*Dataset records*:
%%

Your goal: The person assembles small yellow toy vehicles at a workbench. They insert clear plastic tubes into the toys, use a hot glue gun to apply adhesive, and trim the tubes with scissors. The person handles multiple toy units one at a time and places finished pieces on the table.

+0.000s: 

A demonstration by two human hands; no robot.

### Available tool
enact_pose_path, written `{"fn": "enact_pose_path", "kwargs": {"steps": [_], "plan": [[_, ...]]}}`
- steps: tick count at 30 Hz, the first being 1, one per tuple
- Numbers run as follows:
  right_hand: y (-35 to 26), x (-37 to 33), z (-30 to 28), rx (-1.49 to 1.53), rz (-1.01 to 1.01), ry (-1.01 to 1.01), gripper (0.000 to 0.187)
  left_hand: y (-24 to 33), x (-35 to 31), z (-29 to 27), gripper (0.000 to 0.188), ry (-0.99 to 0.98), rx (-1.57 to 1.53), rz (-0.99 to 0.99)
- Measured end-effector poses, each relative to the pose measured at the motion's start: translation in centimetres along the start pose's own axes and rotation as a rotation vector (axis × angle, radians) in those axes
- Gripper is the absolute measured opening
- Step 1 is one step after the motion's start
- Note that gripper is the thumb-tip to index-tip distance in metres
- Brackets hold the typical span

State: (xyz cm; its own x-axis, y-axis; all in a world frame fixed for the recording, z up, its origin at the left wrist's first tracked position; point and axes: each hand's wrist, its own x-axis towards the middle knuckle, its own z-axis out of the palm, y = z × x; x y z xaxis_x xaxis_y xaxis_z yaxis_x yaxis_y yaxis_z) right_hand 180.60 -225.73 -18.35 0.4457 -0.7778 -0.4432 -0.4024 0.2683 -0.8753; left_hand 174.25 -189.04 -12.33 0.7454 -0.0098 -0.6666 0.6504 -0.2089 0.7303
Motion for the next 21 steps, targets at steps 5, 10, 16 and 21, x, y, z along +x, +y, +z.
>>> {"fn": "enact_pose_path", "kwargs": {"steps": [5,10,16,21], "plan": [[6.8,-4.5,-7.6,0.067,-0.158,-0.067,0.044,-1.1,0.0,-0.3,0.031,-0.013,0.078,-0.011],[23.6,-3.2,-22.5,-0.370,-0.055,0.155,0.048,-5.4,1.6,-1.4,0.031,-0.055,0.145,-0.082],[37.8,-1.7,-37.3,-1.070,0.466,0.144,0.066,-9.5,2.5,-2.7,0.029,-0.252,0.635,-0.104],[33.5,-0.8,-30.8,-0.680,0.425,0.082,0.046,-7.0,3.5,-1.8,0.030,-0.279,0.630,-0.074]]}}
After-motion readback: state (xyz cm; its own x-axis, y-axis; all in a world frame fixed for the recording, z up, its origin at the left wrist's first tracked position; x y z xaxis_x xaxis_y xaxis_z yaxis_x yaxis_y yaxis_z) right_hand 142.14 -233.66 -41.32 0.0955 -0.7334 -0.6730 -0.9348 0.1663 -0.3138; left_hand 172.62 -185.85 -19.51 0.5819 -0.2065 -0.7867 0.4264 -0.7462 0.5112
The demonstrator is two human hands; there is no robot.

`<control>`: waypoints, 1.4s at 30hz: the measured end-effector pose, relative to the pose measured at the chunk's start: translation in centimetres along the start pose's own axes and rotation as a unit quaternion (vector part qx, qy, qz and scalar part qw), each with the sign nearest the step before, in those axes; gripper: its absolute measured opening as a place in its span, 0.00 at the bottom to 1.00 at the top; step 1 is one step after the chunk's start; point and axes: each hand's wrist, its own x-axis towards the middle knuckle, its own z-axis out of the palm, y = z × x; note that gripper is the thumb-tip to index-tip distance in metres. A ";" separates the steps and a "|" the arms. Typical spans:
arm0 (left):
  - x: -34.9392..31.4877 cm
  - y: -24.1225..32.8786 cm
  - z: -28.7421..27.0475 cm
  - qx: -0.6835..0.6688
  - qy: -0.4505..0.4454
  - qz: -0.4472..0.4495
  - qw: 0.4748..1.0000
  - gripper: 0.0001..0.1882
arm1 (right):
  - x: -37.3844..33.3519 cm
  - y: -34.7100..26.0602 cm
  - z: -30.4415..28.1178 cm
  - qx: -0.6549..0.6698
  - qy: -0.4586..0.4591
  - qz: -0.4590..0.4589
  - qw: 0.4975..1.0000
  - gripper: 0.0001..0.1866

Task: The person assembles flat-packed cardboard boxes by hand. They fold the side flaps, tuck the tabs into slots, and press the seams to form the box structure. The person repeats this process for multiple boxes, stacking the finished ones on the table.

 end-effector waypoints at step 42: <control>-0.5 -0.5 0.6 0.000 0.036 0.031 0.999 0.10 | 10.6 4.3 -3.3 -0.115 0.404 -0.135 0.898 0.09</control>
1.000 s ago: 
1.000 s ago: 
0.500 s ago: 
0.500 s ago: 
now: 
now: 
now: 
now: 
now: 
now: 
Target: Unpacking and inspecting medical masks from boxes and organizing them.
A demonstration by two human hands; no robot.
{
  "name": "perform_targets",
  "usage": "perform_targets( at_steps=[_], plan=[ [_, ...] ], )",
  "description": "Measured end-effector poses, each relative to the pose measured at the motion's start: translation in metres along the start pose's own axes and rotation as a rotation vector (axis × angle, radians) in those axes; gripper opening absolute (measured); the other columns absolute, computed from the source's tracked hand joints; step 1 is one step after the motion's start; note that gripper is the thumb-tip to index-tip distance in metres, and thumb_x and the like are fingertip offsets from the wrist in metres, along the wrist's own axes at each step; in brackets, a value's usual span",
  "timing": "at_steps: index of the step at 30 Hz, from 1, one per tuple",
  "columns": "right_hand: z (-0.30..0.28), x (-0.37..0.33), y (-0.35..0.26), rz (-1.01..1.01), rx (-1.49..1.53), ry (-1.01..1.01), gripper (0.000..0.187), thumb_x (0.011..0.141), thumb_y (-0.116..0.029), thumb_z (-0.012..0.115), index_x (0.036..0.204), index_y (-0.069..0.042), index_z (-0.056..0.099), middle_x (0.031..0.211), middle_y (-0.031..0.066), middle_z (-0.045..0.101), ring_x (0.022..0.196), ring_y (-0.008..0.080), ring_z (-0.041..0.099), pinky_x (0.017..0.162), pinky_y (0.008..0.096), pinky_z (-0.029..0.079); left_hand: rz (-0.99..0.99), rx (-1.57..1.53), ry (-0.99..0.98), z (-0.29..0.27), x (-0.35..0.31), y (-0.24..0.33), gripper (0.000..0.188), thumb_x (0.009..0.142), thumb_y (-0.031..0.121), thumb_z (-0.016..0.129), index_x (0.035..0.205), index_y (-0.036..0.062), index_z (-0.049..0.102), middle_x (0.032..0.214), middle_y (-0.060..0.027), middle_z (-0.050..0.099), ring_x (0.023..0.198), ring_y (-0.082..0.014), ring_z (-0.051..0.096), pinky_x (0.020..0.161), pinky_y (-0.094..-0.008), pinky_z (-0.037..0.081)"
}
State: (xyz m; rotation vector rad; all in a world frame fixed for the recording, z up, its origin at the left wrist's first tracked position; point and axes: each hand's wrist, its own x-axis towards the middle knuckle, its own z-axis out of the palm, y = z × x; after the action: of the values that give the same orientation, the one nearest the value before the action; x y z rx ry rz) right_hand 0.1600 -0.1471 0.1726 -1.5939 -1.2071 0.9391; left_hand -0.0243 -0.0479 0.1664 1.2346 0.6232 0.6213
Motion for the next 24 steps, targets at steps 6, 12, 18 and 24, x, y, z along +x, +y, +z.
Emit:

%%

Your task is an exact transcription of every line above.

*RESPONSE*:
Your goal: The person assembles small yellow toy vehicles at a workbench. They insert clear plastic tubes into the toys, use a hot glue gun to apply adhesive, and trim the tubes with scissors. The person handles multiple toy units one at a time and places finished pieces on the table.

+0.000s: 

A demonstration by two human hands; no robot.

### Available tool
enact_pose_path, written `{"fn": "enact_pose_path", "kwargs": {"steps": [_], "plan": [[_, ...]]}}`
- steps: tick count at 30 Hz, the first being 1, one per tuple
- Numbers run as follows:
  right_hand: y (-35 to 26), x (-37 to 33), z (-30 to 28), rx (-1.49 to 1.53), rz (-1.01 to 1.01), ry (-1.01 to 1.01), gripper (0.000 to 0.187)
  left_hand: y (-24 to 33), x (-35 to 31), z (-29 to 27), gripper (0.000 to 0.188), ry (-0.99 to 0.98), rx (-1.57 to 1.53), rz (-0.99 to 0.99)
- Measured end-effector poses, each relative to the pose measured at the motion's start: translation in centimetres along the start pose's own axes and rotation as a rotation vector (axis × angle, radians) in those axes
- Gripper is the absolute measured opening
- Step 1 is one step after the motion's start
- Note that gripper is the thumb-tip to index-tip distance in metres
- Brackets hold the typical span

State: (xyz cm; its own x-axis, y-axis; all in a world frame fixed for the recording, z up, its origin at the left wrist's first tracked position; point and axes: each hand's wrist, its own x-axis towards the middle knuckle, its own z-axis out of the palm, y = z × x; x y z xaxis_x xaxis_y xaxis_z yaxis_x yaxis_y yaxis_z) right_hand 180.60 -225.73 -18.35 0.4457 -0.7778 -0.4432 -0.4024 0.2683 -0.8753; left_hand 174.25 -189.04 -12.33 0.7454 -0.0098 -0.6666 0.6504 -0.2089 0.7303
Motion for the next 21 steps, targets at steps 5, 10, 16 and 21, x, y, z along +x, +y, +z.
>>> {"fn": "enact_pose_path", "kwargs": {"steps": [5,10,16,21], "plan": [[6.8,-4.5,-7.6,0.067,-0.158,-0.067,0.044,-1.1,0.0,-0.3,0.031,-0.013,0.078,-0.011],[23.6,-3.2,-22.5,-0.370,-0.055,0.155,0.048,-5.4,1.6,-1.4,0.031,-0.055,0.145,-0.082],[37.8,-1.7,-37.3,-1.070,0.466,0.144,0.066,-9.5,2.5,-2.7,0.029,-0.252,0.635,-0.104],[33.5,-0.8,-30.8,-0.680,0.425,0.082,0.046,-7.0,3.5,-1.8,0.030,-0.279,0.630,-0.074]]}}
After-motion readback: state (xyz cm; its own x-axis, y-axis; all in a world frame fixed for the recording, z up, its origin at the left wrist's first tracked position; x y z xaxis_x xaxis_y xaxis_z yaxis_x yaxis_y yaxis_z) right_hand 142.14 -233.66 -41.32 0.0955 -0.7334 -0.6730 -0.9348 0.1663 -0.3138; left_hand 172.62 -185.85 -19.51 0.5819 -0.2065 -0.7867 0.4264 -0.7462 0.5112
The demonstrator is two human hands; there is no robot.

`<control>`: waypoints, 1.4s at 30hz: the measured end-effector pose, relative to the pose measured at the chunk's start: translation in centimetres along the start pose's own axes and rotation as a unit quaternion (vector part qx, qy, qz and scalar part qw), each with the sign nearest the step before, in those axes; gripper: its absolute measured opening as a place in its span, 0.00 at the bottom to 1.00 at the top; step 1 is one step after the chunk's start; point and axes: each hand's wrist, its own x-axis towards the middle knuckle, its own z-axis out of the palm, y = z × x; note that gripper is the thumb-tip to index-tip distance in metres. A ";" separates the steps and a "|" the arms. Typical spans:
arm0 (left):
  - x: -34.9392..31.4877 cm
  - y: -24.1225..32.8786 cm
  - z: -28.7421..27.0475 cm
  - qx: -0.6835..0.6688
  - qy: -0.4505..0.4454
  - qz: -0.4472..0.4495
  - qw: 0.4748..1.0000
  - gripper: 0.0001..0.1882
arm1 (right):
  - x: -37.3844..33.3519 cm
  - y: -34.7100..26.0602 cm
  - z: -30.4415..28.1178 cm
  - qx: -0.6549..0.6698
  - qy: -0.4586..0.4591
  - qz: -0.4590..0.4589
  - qw: 0.4975..1.0000
  - gripper: 0.0001..0.1866

Task: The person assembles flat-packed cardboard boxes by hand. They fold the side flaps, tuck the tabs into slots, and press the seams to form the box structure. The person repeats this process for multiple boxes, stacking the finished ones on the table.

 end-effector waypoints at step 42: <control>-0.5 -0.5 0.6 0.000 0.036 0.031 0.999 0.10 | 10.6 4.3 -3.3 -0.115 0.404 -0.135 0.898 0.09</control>
1.000 s ago: 
1.000 s ago: 
0.500 s ago: 
0.500 s ago: 
now: 
now: 
now: 
now: 
now: 
now: 
Target: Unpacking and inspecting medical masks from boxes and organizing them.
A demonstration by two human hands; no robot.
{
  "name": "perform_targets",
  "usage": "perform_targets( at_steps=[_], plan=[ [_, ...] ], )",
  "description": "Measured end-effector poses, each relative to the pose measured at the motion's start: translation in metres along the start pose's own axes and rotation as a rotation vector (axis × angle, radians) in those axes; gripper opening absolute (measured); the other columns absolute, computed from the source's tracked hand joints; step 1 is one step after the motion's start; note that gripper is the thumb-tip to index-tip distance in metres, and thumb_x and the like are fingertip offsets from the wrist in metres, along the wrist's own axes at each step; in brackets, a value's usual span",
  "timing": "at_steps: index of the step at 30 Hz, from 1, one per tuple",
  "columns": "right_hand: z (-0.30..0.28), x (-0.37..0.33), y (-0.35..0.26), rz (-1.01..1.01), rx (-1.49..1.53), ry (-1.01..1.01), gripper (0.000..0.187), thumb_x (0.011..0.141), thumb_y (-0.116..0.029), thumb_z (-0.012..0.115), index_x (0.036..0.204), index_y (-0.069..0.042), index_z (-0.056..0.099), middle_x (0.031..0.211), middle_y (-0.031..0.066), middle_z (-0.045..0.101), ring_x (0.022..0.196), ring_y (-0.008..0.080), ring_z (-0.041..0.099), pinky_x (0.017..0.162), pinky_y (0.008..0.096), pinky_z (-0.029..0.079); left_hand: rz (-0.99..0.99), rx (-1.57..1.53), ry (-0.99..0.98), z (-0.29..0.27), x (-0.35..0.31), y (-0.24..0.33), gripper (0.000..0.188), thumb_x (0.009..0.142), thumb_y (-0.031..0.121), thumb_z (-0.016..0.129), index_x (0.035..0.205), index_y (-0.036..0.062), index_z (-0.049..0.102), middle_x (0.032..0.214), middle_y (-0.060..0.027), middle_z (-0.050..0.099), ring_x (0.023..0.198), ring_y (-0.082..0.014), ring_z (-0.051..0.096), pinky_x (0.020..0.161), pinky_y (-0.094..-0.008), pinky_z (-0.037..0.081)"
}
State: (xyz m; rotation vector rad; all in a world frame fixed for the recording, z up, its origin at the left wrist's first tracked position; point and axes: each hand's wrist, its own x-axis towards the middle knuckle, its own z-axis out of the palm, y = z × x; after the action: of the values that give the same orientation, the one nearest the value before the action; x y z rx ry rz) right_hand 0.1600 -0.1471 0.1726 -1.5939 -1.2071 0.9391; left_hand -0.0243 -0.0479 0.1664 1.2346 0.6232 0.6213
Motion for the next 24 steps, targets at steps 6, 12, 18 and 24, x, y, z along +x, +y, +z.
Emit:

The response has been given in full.